De Quervain’s tenosynovitis is a stenosing inflammatory condition of the first dorsal compartment of the wrist (APL/EPB). Surgical release of the compartment is indicated after conservative measures have failed. At the time of the operation, the incision is made on the dorsal side of the sheath to prevent volar subluxation of the tendons. Failure to identify and release a distinct EPB sub-sheath or a separate fibro-osseous compartment of the APL can lead to a recurrence of symptoms.
Alegado et al. report a case of a patient with dysesthesias in the superficial radial nerve distribution 3 months after undergoing first dorsal compartment release for de Quervain’s tenosynovitis. They found a persistent fibrous remnant of the dorsal aspect of the sheath causing elevation of the superficial radial nerve. They recommend sheath excision or incision of the sheath at its dorsal attachment to avoid this complication.
Ashurst et al. report a case of a patient presenting with bilateral de Quervain’s tenosynovitis secondary to excessive text messaging. Conservative measures afforded the patient complete symptomatic recovery. They recommend limitation of texting, in conjunction with other standard treatments, to treat text messaging- associated de Quervain’s tenosynovitis
Ilyas et al. review the etiology, diagnosis and management of De Quervain’s tenosynovitis. Non-surgical management is largely successful and includes splinting and cortisone injections. In refractory cases, surgical release of the first dorsal compartment is completed. They recommend meticulous care of the radial sensory nerve and identification of all separate sub-sheaths.

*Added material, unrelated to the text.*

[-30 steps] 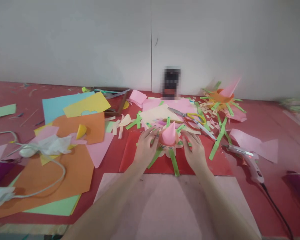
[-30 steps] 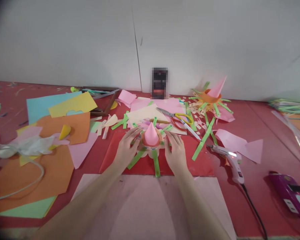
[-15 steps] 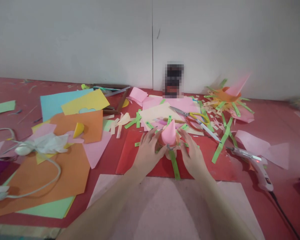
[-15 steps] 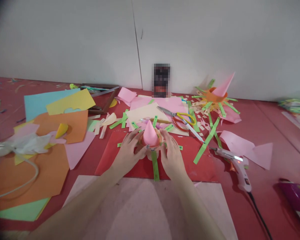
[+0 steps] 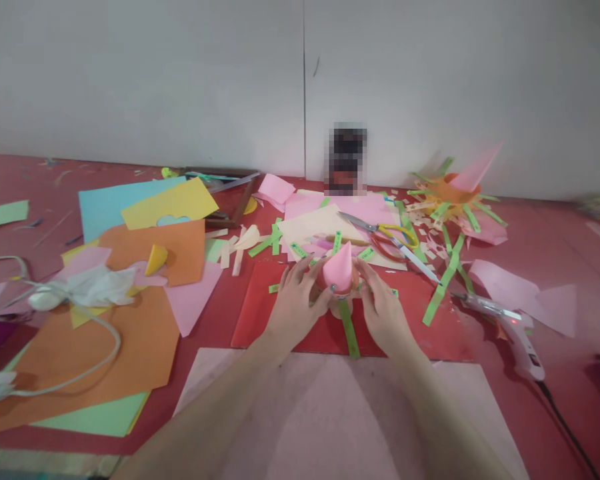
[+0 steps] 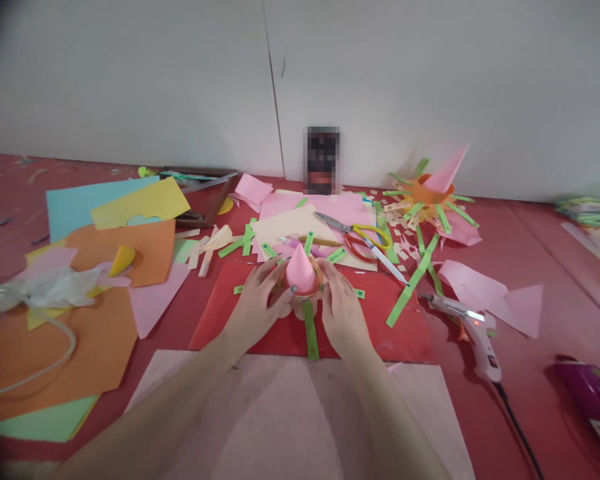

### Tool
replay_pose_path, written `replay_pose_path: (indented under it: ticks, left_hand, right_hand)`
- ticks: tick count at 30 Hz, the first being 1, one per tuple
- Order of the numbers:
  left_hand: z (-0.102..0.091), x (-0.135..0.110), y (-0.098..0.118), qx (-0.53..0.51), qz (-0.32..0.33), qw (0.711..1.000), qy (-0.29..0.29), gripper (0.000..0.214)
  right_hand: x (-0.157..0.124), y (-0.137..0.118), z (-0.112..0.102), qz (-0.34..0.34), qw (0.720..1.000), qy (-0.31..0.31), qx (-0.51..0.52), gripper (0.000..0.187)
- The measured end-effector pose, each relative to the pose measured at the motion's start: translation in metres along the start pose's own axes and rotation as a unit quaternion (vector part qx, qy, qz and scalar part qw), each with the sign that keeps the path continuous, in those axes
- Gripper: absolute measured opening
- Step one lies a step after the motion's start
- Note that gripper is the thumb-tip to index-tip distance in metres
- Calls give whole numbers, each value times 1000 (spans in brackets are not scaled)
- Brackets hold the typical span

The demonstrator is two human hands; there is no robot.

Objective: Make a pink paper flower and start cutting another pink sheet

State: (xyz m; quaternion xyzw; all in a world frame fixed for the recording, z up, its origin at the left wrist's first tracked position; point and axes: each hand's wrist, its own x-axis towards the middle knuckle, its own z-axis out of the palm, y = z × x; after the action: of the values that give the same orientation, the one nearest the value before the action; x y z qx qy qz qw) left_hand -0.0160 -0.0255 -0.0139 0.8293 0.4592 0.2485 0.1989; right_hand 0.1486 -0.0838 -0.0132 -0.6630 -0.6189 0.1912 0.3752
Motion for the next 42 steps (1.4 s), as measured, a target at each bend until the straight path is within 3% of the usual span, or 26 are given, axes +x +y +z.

Illustration A shows an operative photo in a patient with multiple APL slips and an EPB that is hidden within a sub-sheath. Video V gives a brief overview of de Quervain’s tenosynovitis.
Answer 1: Given the negative Tinel’s sign on physical exam, the patient is less likely to have a neuroma.
Answer 2: Her history, symptoms and lack of skin changes are not consistent with complex regional pain syndrome.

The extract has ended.